Machine learning teaches computers to do what comes naturally to humans and animals: learn from experience. Machine learning algorithms use computational methods to “learn” information directly from data without relying on a predetermined equation as a model.
What are all the most used methods of Dimensionality reduction or feature selection. Like for collinearity we use VIF. What all needs to be checked for feature selection and what are the methods available to select from vast range of features
Dimensionality reduction and feature selection are two different items to understand.
Dimensionality reduction combines multiple features and reduces the dimensionality without loss of information. However, Feature selection techniques are used in eliminating unwanted features and retaining the best suitable features.
For Dimensionality Reduction, PCA is used and T-SNE is good to visualise the dimensions
For feature selection, You can try regularisation techniques like lasso regression or BORUTA is one feature selection technique using the tree models. Also, you can try variable clustering using varclus.
Hope this is clear.
Lol… it’s important to note that machines learn without any human intervention
One major way is to check the correlation among the different features & the target variable.A high negative or positive value indicates that the feature could be a strong predictor.
Some methods that are readily available for the same are: -
1)Scikit has feature selection modules that you can use out of which SelectKBest helps you in finding the best features by giving a score to each feature & you can see the top-k features best for your model.Plus if you’re specific on the no. of features you want for your model & the module directly provides with best of the features.
2)Scikit has Recursive Feature Selection module as well that enables you to do the same but it rather than giving a score provides you the ranking nothing much different than SelectKBest.
3)The last but not least is the Ensemble model.Yes just get you’re dataset feed it to an ensemble model of your choice . You can then after training your ensemble get the score for each of the feature & select the best way!!
Now when I spoke this all above methods went for something labelled as ‘Supervised Learning’ wherein obviously the decision was made keeping in mind the target variable. But there’s a different world as well of ‘Unsupervised Learning’ wherein we try to clusterize the data & nothing as target exists. So how do you plan on reducing the dimensions/features there?
Remember what our model was supposed to do in the very first place ? To reduce bias error & variance error.So you can try a lot of ways manually(if you enjoy please go ahead) but why waste time when you’ve something ready . You go on with PCA which actually changes the higher dimensions to lower so that you get a greater variance coverage with reduced variance errors.This also gives out new dimensions plus rankings to them .Select the top guys with higher eigen values(if you’re unaware consider them as scores) & that’s your dimensionality reduction or feature selection!! Hope this helps!!

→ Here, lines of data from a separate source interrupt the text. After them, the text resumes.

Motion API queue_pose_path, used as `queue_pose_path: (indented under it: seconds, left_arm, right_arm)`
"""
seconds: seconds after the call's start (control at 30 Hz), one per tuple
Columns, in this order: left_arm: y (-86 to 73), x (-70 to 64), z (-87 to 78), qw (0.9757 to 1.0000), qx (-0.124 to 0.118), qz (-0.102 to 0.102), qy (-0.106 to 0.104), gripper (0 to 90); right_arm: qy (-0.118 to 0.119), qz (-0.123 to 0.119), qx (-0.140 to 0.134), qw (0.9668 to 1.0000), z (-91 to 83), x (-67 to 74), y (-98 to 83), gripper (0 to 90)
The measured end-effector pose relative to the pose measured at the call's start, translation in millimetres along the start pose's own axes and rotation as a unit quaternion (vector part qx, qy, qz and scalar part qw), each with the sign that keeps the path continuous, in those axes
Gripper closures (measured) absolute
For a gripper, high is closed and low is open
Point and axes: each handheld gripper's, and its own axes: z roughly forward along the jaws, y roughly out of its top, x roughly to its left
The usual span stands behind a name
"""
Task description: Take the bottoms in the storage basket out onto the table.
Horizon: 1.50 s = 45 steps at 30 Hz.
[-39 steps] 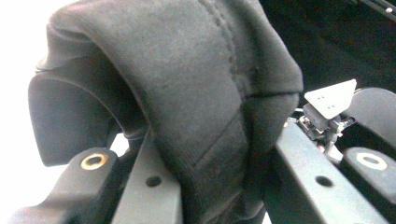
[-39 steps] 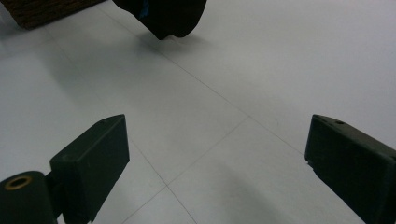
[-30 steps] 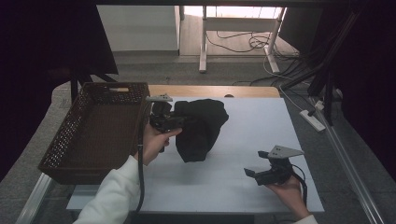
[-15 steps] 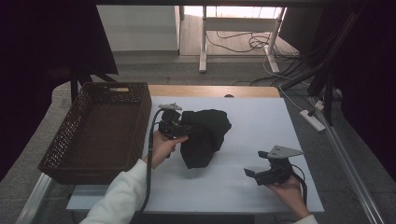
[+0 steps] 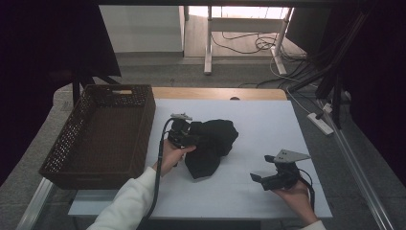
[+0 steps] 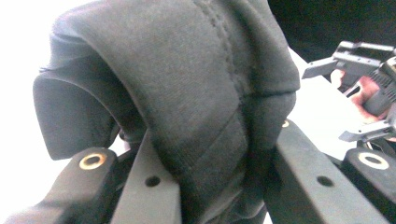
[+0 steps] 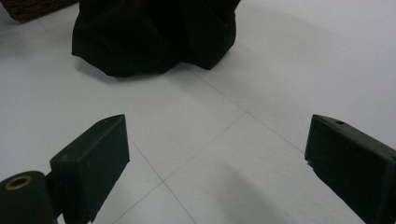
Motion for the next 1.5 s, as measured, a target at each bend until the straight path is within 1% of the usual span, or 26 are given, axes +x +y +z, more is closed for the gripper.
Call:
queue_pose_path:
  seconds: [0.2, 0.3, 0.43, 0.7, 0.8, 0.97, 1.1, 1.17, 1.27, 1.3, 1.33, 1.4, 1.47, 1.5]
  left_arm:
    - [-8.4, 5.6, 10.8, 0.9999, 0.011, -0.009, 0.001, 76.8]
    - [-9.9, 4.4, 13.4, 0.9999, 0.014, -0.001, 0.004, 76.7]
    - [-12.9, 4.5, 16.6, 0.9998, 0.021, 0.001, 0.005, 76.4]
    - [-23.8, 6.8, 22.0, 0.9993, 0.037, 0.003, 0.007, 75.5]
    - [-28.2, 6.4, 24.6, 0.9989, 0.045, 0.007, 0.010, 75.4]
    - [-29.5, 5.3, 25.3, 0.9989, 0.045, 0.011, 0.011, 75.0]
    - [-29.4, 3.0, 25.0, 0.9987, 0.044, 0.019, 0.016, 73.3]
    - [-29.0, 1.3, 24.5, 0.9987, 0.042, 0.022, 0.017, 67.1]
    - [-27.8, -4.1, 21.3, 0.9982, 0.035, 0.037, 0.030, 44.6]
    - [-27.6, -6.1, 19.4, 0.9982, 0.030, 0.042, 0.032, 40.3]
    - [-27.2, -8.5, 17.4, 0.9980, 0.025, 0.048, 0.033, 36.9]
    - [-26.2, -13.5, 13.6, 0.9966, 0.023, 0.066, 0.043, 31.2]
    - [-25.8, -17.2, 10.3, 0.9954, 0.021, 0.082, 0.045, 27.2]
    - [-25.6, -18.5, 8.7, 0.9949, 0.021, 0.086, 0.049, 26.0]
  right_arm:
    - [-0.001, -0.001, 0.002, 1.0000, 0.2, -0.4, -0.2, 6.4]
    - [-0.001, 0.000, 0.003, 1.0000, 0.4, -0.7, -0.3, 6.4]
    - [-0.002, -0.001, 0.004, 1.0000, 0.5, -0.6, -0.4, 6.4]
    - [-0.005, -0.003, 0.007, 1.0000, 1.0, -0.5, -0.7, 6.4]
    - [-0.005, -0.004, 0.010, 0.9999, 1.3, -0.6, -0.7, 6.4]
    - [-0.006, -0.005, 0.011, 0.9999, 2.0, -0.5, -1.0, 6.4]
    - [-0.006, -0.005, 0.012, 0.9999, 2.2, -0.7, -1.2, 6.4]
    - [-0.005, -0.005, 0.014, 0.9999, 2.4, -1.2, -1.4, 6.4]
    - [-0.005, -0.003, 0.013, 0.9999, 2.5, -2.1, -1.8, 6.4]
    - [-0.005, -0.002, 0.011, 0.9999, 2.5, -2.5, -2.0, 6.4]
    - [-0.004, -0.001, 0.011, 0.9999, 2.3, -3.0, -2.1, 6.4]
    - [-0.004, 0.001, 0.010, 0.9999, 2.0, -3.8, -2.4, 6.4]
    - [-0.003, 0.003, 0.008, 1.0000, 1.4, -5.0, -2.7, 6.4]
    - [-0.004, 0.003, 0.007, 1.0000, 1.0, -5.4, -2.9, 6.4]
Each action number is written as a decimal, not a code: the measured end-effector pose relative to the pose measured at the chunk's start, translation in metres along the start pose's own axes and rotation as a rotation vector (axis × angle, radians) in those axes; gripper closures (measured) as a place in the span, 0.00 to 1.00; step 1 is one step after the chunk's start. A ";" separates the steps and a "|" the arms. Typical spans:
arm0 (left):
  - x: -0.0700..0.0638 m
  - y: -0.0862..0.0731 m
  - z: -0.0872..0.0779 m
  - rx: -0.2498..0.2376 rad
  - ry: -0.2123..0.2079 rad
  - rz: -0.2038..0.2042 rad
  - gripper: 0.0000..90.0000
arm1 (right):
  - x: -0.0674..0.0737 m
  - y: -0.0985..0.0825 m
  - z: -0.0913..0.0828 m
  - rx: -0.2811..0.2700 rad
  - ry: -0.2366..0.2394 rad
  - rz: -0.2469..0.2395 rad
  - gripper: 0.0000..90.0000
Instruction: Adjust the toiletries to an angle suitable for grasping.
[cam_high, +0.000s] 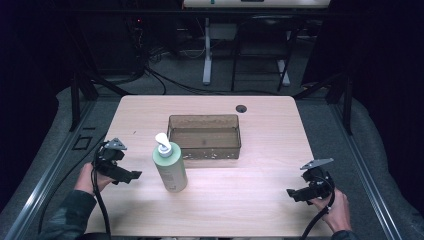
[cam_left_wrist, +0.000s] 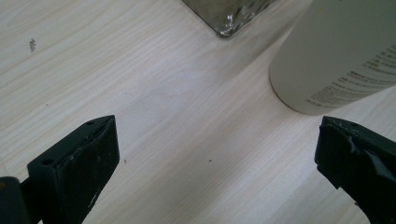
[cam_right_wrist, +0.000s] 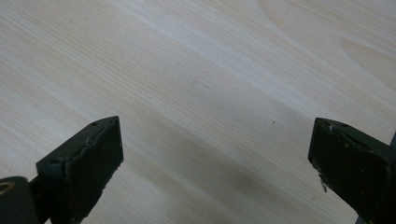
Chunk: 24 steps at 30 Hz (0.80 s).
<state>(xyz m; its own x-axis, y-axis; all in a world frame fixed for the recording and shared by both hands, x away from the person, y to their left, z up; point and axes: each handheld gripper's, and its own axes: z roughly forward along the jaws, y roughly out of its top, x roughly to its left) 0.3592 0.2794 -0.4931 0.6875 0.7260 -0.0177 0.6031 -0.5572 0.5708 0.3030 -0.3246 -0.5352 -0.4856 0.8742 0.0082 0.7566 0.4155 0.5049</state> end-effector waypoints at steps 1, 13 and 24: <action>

So let’s talk about what does Feature selection & Dimensionality reduction means??Feature selection is the process of selecting the prominent/dominant parameters of the dataset that affect the target variable.So this features are dimensions to a model.So when we actually try to reduce feature we’re trying to reduce dimensions as well. Dimensionality reduction in a way is enforced by Feature selection.So now why do we do this Feature Selection? Just when our dataset has way too less of datapoints describing each “feature” then the actual number of features we land into a problem called “Curse of dimensionality” & that is as well a basic assumption that we do before regression or clustering to ensure our model gets enough of the random sample from the universal data so as to induce generalization.Now there are two major domains of Machine Learning “Supervised” & “Unsupervised”.Supervised usually takes target variable in consideration & tries to minimize the error to predict the target variable as closely possible.So there are different methods for Feature Selection/Dimensionality Reduction.What PCA basically belongs to is the Unsupervised domain wherein it tries to reduce the dimensionality & covering larger variance so even the dimensions that are created are completely different as well.About Lasso & Ridge those are primarily regularization techniques but the reason Lasso helps with dimensionality reduction is because Lasso’s penalty term is readily able to make the dimensions Zero!! So that’s it. Hope I helped!!